Fix: Isolate and retest the branch alone; if degradation persists, replace the affected downstream device or boundary components; tighten protection/handling on that zone (link to protection page).
Pass criteria: counter_drift_vs_baseline ≤ X% over X transactions; glitch_events_per_1k_txn ≤ X; recovered_stability_hours ≥ X under stress conditions.
Multitasking across branches causes “reads from the wrong device” — what is the most common routing bug?
Likely cause: select/txn/deselect is not atomic; a second task changes the route between START and STOP, or error paths skip rollback to all-off.
Quick check: Log every transaction with (path, select_write, target_addr, timestamp). Look for interleaving: path changes without a corresponding STOP/rollback boundary.
Fix: Implement bus lock + path lock; enforce a strict pipeline: lock → select(path) → tSETTLE → txn → validate → deselect/all-off → unlock; on error, rollback always.
Pass criteria: cross_path_mismatch_events = 0 over N = X concurrent runs; rollback_coverage = 100% on injected errors; wrong_device_reads_per_million ≤ X.
With two-level cascading, occasional “wrong channel” access happens — how to design channel-path encoding and validation?
Likely cause: Path representation is ambiguous or incomplete (missing depth/node ID), or route programming skips verification (write-only without read-back/guard).
Quick check: Encode route as an explicit vector (e.g., [A:3]→[B:5]) and log it per transaction; add an invariant check that the intended path matches last programmed path.
Fix: Use canonical path encoding: (node_id, channel_id, depth); program routes in a deterministic order; add optional read-back verify and “all-off guard” on any mismatch.
Pass criteria: path_validation_failures = 0 over X transactions; wrong_channel_incidents = 0 under stress + random scheduling; route_program_time_ms ≤ X.
After hot-plug, the channel is mis-selected occasionally — debounce/power sequencing or clamp/protection first?
Likely cause: Power rail bounce or control-signal metastability causes unintended select writes; hot-plug transients can also induce bus glitches that look like phantom commands.

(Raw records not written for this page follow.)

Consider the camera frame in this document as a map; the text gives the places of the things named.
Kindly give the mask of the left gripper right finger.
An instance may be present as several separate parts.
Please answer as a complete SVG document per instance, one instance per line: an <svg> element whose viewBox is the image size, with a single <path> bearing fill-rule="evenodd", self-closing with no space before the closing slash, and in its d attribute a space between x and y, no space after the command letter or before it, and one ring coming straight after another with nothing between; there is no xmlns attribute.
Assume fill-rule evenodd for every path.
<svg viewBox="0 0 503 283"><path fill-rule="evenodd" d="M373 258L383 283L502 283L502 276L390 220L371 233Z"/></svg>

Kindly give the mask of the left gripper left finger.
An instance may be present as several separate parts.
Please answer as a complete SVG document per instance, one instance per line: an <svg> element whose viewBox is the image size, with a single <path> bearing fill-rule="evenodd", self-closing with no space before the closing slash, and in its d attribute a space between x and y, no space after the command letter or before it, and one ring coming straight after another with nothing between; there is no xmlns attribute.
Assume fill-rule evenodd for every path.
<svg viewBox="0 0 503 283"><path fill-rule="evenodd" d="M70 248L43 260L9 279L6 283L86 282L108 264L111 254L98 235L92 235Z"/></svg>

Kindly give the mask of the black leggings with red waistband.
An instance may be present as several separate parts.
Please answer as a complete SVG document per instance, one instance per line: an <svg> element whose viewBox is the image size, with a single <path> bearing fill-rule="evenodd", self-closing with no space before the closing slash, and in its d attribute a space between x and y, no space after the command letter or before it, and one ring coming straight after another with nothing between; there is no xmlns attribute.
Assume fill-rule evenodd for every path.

Quick check: Capture “select write” occurrences during hot-plug with logic analyzer; scope TP0 for glitches at plug-in moment; correlate mis-selection to rail-dip or glitch timing.
Fix: Gate traffic during hot-plug: force all-off, wait power-good + debounce (X), then enable channel; ensure deterministic init runs after plug events; tune boundary protection as needed (link to protection page).
Pass criteria: misselect_events = 0 over X hot-plug cycles; glitch_count_during_plug ≤ X; post_plug_recover_time_ms ≤ X.